ADR-0670: AI Legacy Corpus Extraction Manifests

  • Status: Proposed
  • Date: 2026-05-21
  • Deciders: Lusoris maintainers
  • Tags: ai, training, provenance, corpus

Context

ADR-0661 made run_provenance the shared evidence block for durable AI artifacts. ADR-0668 covered refreshed FULL_FEATURES table builders, and ADR-0669 covered corpus JSONL merge/aggregate boundaries. The older extraction scripts still left gaps:

  • extract_full_features.py writes the Netflix public FULL_FEATURES parquet.
  • konvid_to_vmaf_pairs.py writes the synthetic-distortion KoNViD-1k FR-pair parquet consumed by the LOSO trainer.
  • bvi_dvc_to_corpus_jsonl.py reshapes cached BVI-DVC libvmaf JSON into vmaf-tune corpus rows for FR-regressor training.

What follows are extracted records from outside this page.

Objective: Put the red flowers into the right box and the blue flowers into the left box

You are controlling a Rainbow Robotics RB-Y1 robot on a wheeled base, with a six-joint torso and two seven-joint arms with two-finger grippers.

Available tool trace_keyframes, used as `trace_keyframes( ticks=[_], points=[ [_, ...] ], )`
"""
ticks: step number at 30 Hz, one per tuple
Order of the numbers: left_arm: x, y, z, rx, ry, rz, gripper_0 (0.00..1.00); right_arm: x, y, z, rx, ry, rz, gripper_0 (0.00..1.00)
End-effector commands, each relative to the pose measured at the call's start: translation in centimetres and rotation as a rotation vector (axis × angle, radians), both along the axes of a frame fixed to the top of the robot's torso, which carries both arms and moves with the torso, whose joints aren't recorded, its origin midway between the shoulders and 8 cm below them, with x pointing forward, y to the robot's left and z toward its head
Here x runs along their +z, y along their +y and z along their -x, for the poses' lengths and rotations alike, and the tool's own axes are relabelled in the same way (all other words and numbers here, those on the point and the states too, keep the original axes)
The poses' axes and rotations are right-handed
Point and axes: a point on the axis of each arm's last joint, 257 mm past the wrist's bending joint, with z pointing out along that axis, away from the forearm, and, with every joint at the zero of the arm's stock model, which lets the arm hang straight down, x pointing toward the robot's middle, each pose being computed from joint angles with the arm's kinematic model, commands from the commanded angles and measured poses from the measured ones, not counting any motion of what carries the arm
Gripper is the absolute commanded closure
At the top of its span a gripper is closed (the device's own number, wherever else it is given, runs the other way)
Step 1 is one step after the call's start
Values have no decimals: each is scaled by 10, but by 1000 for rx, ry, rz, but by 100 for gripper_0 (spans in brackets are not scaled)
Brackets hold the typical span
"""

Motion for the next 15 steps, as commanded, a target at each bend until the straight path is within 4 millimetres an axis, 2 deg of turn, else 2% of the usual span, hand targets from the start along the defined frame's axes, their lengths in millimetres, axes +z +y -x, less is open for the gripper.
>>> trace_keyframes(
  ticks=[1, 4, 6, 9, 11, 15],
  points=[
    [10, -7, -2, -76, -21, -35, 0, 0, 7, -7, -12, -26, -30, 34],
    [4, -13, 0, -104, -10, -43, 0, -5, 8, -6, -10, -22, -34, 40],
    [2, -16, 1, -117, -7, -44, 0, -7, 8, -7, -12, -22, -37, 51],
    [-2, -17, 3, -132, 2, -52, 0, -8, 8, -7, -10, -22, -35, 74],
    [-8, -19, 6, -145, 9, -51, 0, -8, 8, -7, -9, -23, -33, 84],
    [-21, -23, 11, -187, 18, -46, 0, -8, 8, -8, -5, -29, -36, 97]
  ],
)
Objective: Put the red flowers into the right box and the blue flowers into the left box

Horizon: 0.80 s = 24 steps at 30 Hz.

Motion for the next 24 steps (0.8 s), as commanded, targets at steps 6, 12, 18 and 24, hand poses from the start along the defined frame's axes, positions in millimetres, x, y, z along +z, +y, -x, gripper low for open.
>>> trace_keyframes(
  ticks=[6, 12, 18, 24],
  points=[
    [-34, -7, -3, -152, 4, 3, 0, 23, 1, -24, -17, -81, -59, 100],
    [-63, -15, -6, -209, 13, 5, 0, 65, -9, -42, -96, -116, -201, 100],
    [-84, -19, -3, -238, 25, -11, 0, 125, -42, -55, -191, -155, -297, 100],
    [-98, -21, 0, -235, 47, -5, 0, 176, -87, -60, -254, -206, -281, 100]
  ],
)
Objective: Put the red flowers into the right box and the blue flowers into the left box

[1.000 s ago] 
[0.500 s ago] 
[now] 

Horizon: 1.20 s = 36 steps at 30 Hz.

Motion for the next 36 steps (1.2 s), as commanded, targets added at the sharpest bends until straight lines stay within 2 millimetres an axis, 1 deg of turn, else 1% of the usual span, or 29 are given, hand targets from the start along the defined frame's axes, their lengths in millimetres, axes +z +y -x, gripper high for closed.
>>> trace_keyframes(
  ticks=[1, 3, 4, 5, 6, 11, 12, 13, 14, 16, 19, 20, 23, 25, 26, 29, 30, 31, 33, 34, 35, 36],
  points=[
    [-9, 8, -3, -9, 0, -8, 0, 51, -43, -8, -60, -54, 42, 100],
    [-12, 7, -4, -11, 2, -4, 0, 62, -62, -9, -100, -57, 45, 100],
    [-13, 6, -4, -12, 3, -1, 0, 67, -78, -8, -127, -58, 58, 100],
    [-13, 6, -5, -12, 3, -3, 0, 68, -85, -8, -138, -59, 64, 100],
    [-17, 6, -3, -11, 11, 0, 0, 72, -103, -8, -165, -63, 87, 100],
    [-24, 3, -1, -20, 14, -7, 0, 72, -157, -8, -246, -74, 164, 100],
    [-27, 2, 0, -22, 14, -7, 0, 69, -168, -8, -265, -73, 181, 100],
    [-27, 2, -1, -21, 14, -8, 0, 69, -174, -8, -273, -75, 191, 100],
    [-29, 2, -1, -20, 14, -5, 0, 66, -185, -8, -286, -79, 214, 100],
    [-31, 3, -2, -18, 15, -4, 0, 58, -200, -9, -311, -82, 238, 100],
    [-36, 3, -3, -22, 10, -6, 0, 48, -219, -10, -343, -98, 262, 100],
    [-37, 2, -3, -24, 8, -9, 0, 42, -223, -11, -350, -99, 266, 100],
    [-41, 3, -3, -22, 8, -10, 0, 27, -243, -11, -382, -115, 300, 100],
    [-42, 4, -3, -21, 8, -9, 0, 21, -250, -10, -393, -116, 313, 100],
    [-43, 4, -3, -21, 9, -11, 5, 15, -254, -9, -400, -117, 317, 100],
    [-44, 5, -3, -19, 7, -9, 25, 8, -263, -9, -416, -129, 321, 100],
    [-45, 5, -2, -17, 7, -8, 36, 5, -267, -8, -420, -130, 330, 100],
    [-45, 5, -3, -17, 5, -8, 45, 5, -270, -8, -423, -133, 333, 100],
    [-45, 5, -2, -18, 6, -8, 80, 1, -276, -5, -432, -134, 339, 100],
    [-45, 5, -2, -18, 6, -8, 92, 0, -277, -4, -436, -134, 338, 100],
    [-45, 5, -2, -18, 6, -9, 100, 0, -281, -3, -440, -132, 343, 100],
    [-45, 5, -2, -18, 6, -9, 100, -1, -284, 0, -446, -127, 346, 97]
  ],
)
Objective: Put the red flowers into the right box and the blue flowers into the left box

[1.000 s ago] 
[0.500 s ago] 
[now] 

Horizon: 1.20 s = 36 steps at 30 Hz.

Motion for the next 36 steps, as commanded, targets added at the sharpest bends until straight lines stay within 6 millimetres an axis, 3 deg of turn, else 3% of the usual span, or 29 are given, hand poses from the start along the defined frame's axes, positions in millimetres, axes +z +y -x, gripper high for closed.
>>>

Those outputs are local, gitignored, and often expensive to recreate. Without sidecars they are anonymous training inputs: a later model card can identify a path, but not the exact corpus/cache root, feature list, CRF, row count, failed-clip count, or command line that created the artifact.

Decision

The legacy corpus/extraction scripts emit replay manifests by default:

  • extract_full_features.py --manifest-out defaults to <out>.manifest.json and records the Netflix corpus root, cache root, VMAF binary, feature list, pair count, row count, and shared run_provenance.
  • konvid_to_vmaf_pairs.py --manifest-out defaults to <out>.manifest.json and records KoNViD root, model/VMAF inputs, cache policy, CRF, feature list, selected/processed/failed clip counts, failed clip IDs, frame count, and shared run_provenance.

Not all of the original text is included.